University of Groningen
Bio-organic hybrids of DNA, peptides and surfactants: from liquid crystals to molecular sleds Zhang, Lei
IMPORTANT NOTE: You are advised to consult the publisher's version (publisher's PDF) if you wish to cite from it. Please check the document version below.
Document Version
Publisher's PDF, also known as Version of record
Publication date: 2017
Link to publication in University of Groningen/UMCG research database
Citation for published version (APA):
Zhang, L. (2017). Bio-organic hybrids of DNA, peptides and surfactants: from liquid crystals to molecular sleds. University of Groningen.
Copyright
Other than for strictly personal use, it is not permitted to download or to forward/distribute the text or part of it without the consent of the author(s) and/or copyright holder(s), unless the work is under an open content license (like Creative Commons).
Take-down policy
If you believe that this document breaches copyright please contact us providing details, and we will remove access to the work immediately and investigate your claim.
Downloaded from the University of Groningen/UMCG research database (Pure): http://www.rug.nl/research/portal.
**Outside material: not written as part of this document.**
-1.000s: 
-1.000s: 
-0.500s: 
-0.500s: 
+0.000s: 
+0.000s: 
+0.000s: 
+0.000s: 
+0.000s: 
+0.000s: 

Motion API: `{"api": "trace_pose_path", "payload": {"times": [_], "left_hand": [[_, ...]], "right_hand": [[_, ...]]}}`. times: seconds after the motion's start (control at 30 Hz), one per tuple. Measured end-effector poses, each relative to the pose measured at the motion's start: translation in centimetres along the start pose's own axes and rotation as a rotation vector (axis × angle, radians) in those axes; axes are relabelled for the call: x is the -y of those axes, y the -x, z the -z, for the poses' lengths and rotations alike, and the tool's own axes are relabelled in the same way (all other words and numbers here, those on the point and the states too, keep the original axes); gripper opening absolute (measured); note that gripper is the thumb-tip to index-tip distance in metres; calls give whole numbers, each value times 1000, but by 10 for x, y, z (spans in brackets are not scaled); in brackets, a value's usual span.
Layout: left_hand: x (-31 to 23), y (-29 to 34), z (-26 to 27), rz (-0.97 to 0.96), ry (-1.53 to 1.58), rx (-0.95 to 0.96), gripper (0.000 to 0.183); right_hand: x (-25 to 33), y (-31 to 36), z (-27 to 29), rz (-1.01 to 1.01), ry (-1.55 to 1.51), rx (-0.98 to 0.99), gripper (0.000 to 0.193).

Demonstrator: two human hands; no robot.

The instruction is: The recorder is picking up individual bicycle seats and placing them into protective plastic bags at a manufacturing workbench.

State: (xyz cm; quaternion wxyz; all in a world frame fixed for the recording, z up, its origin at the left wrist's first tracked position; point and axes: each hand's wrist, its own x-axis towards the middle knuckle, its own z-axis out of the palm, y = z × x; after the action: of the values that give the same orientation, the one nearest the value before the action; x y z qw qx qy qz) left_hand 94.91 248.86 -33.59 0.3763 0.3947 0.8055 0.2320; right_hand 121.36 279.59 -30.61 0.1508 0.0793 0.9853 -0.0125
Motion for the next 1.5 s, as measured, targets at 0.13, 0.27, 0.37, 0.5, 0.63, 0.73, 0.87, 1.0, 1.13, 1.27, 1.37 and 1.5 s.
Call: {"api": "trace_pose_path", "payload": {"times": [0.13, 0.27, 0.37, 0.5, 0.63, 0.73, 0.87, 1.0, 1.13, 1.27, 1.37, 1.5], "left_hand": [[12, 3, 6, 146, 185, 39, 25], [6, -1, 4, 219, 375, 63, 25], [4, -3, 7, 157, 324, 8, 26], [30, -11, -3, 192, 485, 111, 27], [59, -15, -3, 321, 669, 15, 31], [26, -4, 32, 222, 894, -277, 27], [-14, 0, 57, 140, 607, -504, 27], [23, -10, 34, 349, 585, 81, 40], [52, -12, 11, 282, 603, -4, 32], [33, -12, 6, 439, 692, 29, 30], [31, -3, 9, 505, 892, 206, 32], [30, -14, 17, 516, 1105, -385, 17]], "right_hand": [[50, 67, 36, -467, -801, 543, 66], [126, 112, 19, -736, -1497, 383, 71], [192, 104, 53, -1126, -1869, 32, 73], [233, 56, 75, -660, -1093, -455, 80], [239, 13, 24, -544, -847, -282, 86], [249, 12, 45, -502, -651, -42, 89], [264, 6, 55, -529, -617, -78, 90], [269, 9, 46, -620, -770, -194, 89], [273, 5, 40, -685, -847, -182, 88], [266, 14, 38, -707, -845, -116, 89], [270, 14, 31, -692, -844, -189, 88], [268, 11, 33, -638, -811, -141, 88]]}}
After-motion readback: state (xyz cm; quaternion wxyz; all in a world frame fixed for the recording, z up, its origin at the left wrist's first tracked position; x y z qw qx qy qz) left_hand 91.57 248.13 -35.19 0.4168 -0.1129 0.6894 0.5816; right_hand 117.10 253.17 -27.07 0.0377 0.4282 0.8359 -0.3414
For technical reasons the number of authors shown on this cover page is limited to 10 maximum.
Summary
Biomacromolecules, including DNA, proteins or even larger architectures like viruses consisting of these building blocks, can be complexed with surfactants to form solvent-free bio-fluids. The driving force to connect both oppositely charged entities is electrostatic interactions. The resulting hybrids comprise extremely high concentrations of structurally and functionally intact biomacromolecules and display novel properties, which are very different from the two individual components. Their applications can be extended into technologies that are incompatible with solvent systems. Examples are catalysis at temperatures beyond the boiling point of water or the fabrication of electronic devices where water is often detrimental for device performance. In this thesis, such electrostatically stabilized solvent systems were further developed. On the one hand a surfactant system was introduced, which contained an extended aromatic π-system. In previous work, simpler surfactant structures were introduced into such solvent systems. The choice of the surfactant significantly changes the physical properties of the resulting polypeptide-based materials. It could be demonstrated that even small shear forces result in a persistent phase change. On the other hand, the aromatic moieties, as part of the surfactant, allow the construction of photo-responsive materials, especially due to incorporation of a switchable azobenzene unit. In this context, light-induced mechanical changes in thin films composed of DNA-based thermotropic liquid crystals were realized.
Another example where electrostatic bonding is very important for evolving dynamic functional systems represents DNA-protein interactions in Nature. A remarkable example is pVIc, a 11-amino-acid peptide, that is capable of diffusing along double stranded DNA. In Nature the one-dimensional diffusion along nucleic acids is important to speed up the cleavage of proteins located on DNA by the sliding protease. This cleavage represents an important step during virus maturation. Inspired by the natural functionality, this concept could be used to speed up a broader class of processes involving common laboratory reactions.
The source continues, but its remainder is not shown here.